● Data extract
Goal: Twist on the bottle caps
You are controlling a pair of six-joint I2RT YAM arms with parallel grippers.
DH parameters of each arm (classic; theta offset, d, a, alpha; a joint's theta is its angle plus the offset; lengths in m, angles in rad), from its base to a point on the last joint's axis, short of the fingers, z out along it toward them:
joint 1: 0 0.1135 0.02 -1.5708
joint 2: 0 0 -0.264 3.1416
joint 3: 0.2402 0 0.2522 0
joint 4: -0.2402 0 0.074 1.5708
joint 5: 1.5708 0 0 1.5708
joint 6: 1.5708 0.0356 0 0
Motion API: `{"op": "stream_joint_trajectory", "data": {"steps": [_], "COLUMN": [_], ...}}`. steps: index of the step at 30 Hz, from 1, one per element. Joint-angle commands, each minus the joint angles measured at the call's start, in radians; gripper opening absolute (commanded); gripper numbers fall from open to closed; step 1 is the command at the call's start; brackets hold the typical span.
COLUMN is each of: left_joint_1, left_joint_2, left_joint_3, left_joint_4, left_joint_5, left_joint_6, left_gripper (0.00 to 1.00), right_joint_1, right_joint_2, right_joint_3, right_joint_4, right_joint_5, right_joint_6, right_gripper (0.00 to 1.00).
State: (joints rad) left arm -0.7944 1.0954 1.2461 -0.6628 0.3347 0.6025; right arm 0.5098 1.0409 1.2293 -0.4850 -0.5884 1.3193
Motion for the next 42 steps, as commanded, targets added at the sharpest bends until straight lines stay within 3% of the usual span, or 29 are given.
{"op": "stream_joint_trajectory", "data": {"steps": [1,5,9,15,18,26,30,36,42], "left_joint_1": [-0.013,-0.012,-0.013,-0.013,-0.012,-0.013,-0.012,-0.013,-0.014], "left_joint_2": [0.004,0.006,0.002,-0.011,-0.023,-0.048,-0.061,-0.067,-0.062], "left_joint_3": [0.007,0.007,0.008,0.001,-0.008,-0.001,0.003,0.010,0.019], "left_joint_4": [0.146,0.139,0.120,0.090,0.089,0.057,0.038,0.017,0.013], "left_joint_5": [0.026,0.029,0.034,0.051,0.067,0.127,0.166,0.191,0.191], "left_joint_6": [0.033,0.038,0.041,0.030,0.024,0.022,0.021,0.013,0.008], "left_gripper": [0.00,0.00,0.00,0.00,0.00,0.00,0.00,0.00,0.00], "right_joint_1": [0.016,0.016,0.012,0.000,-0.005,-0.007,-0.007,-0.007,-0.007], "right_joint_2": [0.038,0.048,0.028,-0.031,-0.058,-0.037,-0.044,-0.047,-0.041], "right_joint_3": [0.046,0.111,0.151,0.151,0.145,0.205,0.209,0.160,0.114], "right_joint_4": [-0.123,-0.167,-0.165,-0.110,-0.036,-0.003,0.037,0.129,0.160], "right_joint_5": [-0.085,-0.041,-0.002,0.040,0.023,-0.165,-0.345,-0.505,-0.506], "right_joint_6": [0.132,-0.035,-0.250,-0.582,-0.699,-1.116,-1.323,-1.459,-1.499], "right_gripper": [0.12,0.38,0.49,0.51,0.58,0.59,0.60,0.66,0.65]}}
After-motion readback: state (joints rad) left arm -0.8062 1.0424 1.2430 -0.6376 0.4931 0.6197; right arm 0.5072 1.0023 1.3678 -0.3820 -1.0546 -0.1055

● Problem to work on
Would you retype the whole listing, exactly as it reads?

● Exercise answer
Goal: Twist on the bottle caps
You are controlling a pair of six-joint I2RT YAM arms with parallel grippers.
DH parameters of each arm (classic; theta offset, d, a, alpha; a joint's theta is its angle plus the offset; lengths in m, angles in rad), from its base to a point on the last joint's axis, short of the fingers, z out along it toward them:
joint 1: 0 0.1135 0.02 -1.5708
joint 2: 0 0 -0.264 3.1416
joint 3: 0.2402 0 0.2522 0
joint 4: -0.2402 0 0.074 1.5708
joint 5: 1.5708 0 0 1.5708
joint 6: 1.5708 0.0356 0 0
Motion API: `{"op": "stream_joint_trajectory", "data": {"steps": [_], "COLUMN": [_], ...}}`. steps: index of the step at 30 Hz, from 1, one per element. Joint-angle commands, each minus the joint angles measured at the call's start, in radians; gripper opening absolute (commanded); gripper numbers fall from open to closed; step 1 is the command at the call's start; brackets hold the typical span.
COLUMN is each of: left_joint_1, left_joint_2, left_joint_3, left_joint_4, left_joint_5, left_joint_6, left_gripper (0.00 to 1.00), right_joint_1, right_joint_2, right_joint_3, right_joint_4, right_joint_5, right_joint_6, right_gripper (0.00 to 1.00).
State: (joints rad) left arm -0.7944 1.0954 1.2461 -0.6628 0.3347 0.6025; right arm 0.5098 1.0409 1.2293 -0.4850 -0.5884 1.3193
Motion for the next 42 steps, as commanded, targets added at the sharpest bends until straight lines stay within 3% of the usual span, or 29 are given.
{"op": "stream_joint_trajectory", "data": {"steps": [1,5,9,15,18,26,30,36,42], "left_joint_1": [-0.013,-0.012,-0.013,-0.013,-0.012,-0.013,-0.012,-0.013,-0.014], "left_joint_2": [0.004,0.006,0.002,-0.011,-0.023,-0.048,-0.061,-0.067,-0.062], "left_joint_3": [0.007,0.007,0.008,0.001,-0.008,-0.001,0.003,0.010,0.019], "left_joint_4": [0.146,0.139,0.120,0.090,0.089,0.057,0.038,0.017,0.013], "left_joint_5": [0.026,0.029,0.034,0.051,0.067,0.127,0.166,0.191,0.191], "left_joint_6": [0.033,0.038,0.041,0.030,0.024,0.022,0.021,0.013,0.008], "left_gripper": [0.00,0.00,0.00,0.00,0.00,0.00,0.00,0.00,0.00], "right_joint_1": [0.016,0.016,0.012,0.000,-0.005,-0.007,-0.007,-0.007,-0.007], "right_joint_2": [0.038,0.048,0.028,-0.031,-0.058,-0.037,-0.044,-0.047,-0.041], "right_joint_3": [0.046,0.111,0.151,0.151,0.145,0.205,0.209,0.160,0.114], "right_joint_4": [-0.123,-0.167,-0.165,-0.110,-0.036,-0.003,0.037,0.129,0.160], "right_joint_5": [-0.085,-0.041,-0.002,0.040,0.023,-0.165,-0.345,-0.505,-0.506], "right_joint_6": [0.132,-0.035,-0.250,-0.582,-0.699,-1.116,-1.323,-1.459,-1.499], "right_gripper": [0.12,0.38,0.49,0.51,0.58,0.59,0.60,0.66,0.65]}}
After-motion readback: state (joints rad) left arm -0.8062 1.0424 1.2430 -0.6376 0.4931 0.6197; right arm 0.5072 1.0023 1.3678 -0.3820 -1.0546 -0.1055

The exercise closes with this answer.